Posted on 02/22/2005 9:42:22 PM PST by The Chosen One
OGDEN - The city Redevelopment Agency took the first steps Tuesday toward condemning three properties in a downtown neighborhood to make way for a Super Wal-Mart. The Ogden City Council, acting as the agency board, voted 5-2 to negotiate or, if necessary, exercise its right of eminent domain to condemn two homes and a vacant lot. The owners of one home and the lot have died and heirs could not come to agreement on selling the properties to the city, said City Attorney Norm Ashton. The owners of the second home have moved out of state and have not been found, he said. The city last spring declared as blighted the neighborhood on Wall Avenue, north of Union Station and the new transit center. It has persuaded many of the owners of the eight businesses and 33 homes to sell their property, but several say they do not want to uproot their lives and, so far, refuse to sell. Wal-Mart has agreed to build a superstore if the city can assemble the 21-acre parcel and demolish the old buildings. The process is going slower than Wal-Mart or the city would like, Economic Development Director Stuart Reid acknowledged in an Redevelopment Agency work session after the meeting. However, it's still within the schedule, he said. In other business, Reid told the RDA the city hopes within a few weeks to line up a new developer to replace Proterra, which has defaulted on its bank loan for the Union Square town houses on 25th Street. The city loaned $675,000 in future property tax revenue to the project, which it is assured of getting back under any future owner, Reid said.

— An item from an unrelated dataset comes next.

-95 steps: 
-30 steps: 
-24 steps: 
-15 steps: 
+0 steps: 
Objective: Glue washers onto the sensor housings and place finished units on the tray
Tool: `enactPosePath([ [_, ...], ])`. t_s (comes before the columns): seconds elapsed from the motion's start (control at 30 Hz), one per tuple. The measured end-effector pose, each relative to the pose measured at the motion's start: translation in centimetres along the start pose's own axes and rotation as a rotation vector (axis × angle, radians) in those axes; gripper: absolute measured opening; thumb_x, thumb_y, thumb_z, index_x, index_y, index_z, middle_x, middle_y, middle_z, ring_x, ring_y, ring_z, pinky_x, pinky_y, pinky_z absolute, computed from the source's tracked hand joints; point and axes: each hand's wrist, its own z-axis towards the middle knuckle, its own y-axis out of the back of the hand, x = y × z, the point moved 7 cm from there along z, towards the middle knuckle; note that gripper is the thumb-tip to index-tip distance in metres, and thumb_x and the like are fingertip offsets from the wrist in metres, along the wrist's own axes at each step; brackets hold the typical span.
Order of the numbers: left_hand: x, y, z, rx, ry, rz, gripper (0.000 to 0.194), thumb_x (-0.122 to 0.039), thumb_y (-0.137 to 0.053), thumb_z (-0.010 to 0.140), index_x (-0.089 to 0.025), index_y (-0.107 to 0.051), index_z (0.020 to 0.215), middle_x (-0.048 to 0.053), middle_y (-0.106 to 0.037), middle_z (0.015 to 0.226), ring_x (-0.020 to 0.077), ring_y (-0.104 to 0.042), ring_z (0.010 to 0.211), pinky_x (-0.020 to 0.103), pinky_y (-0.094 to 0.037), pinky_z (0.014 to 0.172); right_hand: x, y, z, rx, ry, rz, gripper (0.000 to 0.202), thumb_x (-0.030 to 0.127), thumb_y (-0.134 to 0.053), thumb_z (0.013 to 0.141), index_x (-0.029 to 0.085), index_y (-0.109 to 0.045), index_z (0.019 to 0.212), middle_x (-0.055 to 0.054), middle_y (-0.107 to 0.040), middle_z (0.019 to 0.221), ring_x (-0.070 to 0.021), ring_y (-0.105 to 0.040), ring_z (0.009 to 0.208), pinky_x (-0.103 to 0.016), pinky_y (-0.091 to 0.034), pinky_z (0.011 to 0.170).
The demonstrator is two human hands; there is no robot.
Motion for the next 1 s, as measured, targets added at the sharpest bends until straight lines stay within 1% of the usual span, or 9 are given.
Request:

The $1 million federal housing loan from the city is lost, however, if the city cannot find another developer to take over the project before the bank forecloses, said Scott Brown, who works with Reid.
Don't think this is going to fly.
Why should I concern myself with the right of Walmart, Home Depot, etc. to develope their property when they are opposed by community activists, then these same big box companies use the government to steal others' private homes and businesses?
Thats garbage, let Wal-Mart PAY for the land.
This SUCKS! And in Utah, of all places.